> [Work to be completed] Filter by the string "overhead": return the lines of the material that contain it.

> [Information supplied]
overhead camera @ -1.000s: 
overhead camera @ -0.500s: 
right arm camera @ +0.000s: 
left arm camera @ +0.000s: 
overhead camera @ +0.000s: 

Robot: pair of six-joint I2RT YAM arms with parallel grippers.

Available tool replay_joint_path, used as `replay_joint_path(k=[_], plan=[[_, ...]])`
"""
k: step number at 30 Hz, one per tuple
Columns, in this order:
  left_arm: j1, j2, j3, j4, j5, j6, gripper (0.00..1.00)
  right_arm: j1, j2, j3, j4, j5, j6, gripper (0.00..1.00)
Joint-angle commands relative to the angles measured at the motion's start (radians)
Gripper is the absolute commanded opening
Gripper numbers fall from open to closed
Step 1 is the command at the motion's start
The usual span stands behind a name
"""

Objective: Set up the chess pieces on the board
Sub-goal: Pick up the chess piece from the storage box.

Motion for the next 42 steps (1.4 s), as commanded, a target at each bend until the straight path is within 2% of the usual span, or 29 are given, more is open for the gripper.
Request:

> [Task solution]
overhead camera @ -1.000s: 
overhead camera @ -0.500s: 
overhead camera @ +0.000s: 

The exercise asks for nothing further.